_RECORDED DATA_:
◆ ◆ ◆ ◆ ◆ ◆ ◆

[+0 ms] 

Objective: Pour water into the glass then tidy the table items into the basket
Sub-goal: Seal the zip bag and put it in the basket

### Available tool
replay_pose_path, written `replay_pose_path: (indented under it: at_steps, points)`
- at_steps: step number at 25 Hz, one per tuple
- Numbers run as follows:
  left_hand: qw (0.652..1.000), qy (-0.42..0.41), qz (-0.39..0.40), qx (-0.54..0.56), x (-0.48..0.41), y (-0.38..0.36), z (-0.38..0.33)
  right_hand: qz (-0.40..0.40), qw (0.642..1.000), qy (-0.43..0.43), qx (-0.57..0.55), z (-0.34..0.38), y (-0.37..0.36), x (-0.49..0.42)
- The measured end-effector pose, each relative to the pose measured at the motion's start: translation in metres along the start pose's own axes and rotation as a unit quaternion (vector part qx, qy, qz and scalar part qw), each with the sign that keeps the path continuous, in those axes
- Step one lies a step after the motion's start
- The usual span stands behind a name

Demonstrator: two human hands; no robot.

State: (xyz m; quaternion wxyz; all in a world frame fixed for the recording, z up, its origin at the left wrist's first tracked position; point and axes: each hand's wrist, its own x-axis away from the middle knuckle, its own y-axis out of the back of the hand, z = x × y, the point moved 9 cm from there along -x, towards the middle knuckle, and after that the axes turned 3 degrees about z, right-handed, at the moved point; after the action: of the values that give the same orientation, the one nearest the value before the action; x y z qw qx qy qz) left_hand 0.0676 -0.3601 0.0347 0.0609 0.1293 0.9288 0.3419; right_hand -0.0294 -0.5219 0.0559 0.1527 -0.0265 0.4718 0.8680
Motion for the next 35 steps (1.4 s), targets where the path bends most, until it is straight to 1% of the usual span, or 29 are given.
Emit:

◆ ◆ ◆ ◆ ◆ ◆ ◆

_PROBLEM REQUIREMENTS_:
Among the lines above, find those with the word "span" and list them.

_RESULT_:
- The usual span stands behind a name
Motion for the next 35 steps (1.4 s), targets where the path bends most, until it is straight to 1% of the usual span, or 29 are given.

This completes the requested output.